Il est vrai que le positionnement des « chatbots » parmi les catégories de solutions proches du « plateau de productivité », donc quasiment prêtes à l'industrialisation, n'est pas particulièrement surprenant, d'autant plus que les analystes soulignent la grande diversité de contextes dans lesquels ils sont exploités, avec des niveaux de complexité variables, bien que les implémentations les plus fréquentes interviennent dans les départements de support, en interne et en externe, ou de ressources humaines.
Présentés comme une des principales sources de projets mettant en œuvre l'intelligence artificielle, celle-ci concerne avant tout le traitement du langage. Leur contribution à la transformation des relations entre humain et machine a le vent en poupe, notamment dans les applications mobiles, où l'approche imposant à l'utilisateur d'apprendre l'interface laisse place au « chatbot » qui s'adapte à son interlocuteur. Enfin, leur progression est favorisée par une programmation de plus en plus accessible aux non informaticiens.

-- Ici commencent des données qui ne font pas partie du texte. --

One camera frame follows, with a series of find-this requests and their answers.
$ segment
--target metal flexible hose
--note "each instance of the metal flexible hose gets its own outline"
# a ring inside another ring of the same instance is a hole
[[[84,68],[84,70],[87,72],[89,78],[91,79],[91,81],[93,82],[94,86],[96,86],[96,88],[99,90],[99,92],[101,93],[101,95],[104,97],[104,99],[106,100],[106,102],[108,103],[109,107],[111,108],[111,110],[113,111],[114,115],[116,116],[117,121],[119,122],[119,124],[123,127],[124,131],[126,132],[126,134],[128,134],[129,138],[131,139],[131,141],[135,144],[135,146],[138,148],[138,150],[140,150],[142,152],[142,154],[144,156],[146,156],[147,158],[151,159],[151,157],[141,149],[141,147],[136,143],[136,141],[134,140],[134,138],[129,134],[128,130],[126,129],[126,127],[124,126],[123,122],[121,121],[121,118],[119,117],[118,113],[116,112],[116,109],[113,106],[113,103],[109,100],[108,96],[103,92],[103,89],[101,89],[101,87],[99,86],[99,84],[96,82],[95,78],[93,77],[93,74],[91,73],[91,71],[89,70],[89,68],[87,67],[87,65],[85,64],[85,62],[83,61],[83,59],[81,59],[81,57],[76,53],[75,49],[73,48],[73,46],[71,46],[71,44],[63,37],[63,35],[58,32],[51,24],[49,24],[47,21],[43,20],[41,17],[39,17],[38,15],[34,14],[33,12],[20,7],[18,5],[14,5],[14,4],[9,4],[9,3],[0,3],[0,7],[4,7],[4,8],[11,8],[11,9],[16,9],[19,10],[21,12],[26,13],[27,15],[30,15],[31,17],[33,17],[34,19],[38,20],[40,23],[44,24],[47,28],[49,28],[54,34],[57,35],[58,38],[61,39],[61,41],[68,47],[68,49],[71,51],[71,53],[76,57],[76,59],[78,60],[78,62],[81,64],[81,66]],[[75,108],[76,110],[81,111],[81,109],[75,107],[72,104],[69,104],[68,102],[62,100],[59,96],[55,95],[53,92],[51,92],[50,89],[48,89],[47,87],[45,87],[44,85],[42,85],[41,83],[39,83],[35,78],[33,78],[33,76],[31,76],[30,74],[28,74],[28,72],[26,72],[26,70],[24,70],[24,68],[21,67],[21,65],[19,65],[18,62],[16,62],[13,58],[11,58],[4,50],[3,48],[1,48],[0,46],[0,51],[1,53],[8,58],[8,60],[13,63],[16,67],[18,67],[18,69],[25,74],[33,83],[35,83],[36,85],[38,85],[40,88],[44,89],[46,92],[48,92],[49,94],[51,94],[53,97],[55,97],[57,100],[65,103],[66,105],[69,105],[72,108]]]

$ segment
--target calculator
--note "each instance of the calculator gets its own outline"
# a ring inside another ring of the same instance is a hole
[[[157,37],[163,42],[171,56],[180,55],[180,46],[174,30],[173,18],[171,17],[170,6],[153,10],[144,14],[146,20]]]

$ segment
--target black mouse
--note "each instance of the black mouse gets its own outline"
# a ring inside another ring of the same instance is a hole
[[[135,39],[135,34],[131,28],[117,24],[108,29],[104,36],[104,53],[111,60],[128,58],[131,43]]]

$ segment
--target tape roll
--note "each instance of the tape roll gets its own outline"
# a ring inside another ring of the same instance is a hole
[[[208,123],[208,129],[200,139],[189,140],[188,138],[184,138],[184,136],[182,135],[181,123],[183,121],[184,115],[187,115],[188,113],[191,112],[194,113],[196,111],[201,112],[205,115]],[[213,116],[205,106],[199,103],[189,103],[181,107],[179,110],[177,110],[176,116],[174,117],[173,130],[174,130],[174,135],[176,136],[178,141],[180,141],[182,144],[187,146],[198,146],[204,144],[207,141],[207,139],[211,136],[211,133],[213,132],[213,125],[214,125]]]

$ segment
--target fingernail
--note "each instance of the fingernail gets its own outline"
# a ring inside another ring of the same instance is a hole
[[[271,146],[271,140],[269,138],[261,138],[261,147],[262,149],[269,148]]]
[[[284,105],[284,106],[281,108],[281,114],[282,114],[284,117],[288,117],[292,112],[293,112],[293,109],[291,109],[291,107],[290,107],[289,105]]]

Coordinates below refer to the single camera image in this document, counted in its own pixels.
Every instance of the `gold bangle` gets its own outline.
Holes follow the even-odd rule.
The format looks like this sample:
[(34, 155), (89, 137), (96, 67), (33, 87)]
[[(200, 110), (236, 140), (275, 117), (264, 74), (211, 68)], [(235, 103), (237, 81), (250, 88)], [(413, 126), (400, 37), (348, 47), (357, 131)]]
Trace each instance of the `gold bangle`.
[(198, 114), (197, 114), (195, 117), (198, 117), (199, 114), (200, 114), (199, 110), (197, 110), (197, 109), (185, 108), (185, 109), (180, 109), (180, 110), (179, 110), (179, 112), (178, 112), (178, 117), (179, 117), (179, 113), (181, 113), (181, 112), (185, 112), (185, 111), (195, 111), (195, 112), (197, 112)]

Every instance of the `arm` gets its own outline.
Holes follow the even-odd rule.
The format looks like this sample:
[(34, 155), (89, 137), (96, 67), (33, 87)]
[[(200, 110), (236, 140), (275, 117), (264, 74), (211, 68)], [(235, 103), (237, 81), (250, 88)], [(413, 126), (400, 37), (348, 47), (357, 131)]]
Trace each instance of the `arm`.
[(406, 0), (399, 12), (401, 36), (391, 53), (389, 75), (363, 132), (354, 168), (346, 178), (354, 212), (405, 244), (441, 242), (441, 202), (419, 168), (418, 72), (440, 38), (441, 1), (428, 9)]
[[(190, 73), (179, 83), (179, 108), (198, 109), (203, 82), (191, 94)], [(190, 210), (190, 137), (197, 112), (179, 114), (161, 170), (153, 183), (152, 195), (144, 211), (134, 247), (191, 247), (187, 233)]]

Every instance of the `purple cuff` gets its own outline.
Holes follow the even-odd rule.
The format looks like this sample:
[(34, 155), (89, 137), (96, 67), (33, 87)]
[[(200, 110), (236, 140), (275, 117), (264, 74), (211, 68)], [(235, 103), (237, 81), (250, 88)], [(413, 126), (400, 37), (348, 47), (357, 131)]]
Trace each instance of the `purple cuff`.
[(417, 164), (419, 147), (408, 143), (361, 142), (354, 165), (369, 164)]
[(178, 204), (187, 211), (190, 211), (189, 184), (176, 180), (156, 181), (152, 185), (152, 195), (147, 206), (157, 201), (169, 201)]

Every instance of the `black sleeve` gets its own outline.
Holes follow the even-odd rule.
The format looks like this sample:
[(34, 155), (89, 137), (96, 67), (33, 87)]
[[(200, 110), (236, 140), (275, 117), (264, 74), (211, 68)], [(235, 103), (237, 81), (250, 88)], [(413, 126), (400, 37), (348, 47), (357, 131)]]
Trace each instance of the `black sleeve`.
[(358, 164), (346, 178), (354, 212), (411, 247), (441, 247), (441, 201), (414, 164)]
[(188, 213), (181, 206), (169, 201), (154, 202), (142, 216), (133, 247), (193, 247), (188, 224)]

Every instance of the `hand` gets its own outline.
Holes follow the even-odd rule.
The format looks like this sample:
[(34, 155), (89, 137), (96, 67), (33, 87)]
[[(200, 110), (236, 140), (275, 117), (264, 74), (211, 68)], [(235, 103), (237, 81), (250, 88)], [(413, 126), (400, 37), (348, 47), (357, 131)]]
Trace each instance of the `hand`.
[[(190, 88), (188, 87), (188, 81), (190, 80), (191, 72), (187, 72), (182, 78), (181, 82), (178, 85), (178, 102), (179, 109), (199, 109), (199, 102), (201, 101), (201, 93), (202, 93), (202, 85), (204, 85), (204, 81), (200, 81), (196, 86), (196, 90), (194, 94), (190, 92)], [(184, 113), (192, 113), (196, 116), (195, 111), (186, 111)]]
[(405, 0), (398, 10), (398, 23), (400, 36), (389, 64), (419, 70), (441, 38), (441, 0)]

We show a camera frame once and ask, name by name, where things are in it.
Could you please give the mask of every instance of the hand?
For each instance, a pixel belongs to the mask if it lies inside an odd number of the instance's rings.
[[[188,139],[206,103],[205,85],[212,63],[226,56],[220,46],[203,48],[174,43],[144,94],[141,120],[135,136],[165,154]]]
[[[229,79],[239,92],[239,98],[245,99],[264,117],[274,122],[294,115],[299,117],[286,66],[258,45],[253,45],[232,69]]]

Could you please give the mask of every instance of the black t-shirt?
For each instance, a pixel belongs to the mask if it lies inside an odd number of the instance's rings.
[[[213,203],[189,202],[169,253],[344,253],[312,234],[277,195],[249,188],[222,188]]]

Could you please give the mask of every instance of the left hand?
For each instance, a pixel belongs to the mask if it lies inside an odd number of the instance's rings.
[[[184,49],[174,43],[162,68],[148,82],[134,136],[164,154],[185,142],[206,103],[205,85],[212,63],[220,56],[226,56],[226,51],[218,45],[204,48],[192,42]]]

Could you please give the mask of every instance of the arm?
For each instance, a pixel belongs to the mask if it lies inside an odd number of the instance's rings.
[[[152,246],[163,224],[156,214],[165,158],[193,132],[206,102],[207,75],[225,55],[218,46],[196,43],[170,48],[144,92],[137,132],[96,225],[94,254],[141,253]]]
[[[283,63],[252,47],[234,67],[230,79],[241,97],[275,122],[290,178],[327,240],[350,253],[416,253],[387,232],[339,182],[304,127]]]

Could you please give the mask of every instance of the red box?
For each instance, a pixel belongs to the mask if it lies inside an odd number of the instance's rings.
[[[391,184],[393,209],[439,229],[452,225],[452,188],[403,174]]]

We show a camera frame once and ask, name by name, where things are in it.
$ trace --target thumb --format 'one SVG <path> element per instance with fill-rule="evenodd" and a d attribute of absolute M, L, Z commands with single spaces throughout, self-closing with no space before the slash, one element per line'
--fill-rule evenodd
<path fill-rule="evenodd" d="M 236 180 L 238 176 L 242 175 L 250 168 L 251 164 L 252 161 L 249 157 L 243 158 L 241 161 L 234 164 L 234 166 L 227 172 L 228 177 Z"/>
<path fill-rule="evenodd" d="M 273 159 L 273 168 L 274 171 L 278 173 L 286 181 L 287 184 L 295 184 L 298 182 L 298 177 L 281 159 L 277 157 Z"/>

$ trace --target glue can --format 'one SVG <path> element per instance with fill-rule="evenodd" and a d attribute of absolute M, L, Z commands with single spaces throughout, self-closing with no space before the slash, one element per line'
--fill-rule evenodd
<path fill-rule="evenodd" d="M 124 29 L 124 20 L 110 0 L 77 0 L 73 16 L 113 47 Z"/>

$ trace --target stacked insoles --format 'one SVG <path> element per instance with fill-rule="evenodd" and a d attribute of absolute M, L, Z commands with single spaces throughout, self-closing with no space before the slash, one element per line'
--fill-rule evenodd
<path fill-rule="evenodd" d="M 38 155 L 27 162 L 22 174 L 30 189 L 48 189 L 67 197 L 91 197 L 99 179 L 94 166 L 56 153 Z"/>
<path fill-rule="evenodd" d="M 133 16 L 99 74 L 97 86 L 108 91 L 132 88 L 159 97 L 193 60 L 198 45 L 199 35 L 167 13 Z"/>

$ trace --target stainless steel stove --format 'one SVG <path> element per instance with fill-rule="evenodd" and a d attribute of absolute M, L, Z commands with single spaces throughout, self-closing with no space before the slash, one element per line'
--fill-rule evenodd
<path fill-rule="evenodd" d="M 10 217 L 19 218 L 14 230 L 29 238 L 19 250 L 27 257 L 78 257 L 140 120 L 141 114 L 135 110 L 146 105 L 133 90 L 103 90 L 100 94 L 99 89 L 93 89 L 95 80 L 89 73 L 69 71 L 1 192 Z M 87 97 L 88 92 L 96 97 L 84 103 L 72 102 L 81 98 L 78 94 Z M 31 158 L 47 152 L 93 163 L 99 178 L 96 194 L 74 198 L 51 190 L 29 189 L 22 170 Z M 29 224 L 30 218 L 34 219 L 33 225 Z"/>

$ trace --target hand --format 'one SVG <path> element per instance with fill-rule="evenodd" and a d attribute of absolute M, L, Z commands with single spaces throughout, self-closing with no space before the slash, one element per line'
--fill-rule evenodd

Dans un registre plus technique, Gartner place dans la même zone de son échelle, à court terme, l'adoption de l'infonuagique public, ce qui me laisse plutôt perplexe. Les arguments invoqués de flexibilité et d'efficacité sont indiscutables et l'impact potentiel sur les coûts d'infrastructure devrait être un puissant facteur de séduction. Pourtant, les réticences persistantes, motivées entre autres par des craintes pour la sécurité, ne laissent guère entrevoir d'évolution majeure au-delà de l'usage marginal actuel.
Puis vient le concept de « banque en services » (« BaaS »). Celui-ci occupe très justement le sommet du « pic des attentes excessives » : omniprésent dans les plans stratégiques, il répond à une double préoccupation de recherche de relais de croissance dans des marchés saturés (où, de surcroît, une nouvelle concurrence émerge) et de rebond sur les opportunités offertes par l'ouverture des données, jusqu'à maintenant abordée (presque) exclusivement par l'angle de la contrainte réglementaire.
Dans une brutale accélération vers la généralisation, Gartner affirme que 30% des institutions financières (de taille respectable) engageront des initiatives en la matière d'ici à la fin de 2024… tout en estimant que la moitié d'entre elles ne parviendront pas à en tirer les revenus supplémentaires espérés. En l'occurrence, l'obsession des responsables pour l'identification des modèles d'affaires possibles et la quantification du retour sur investissement associé me semble hélas plus propice à la temporisation.
En effet, l'emballement universel qui entoure le sujet masque mal l'impréparation des banques à un chantier d'une ampleur considérable. Il ne peut « simplement » être question de proposer les services existants sous forme d'API, ce qui, incidemment, entraîne déjà souvent des difficultés insondables. Il faut également comprendre à qui ces offres s'adressent, mettre en place des dispositifs contractuels inédits, créer des parcours client spécifiques… en un mot, concevoir et déployer un métier totalement nouveau.
Imaginer que l'ensemble de ces transformations surviendra sous deux ans paraît d'autant plus illusoire que, outre l'inertie et la prudence traditionnelles du secteur, d'autres impératifs mobilisent les énergies, dont certains (la rénovation des cœurs de système, par exemple) constituent un préalable indispensable. Dans l'intervalle, il faut s'attendre à une accumulation d'échecs… dont la conséquence sera de décourager les acteurs moins audacieux et de retarder encore la transition vers la banque vraiment « digitale ».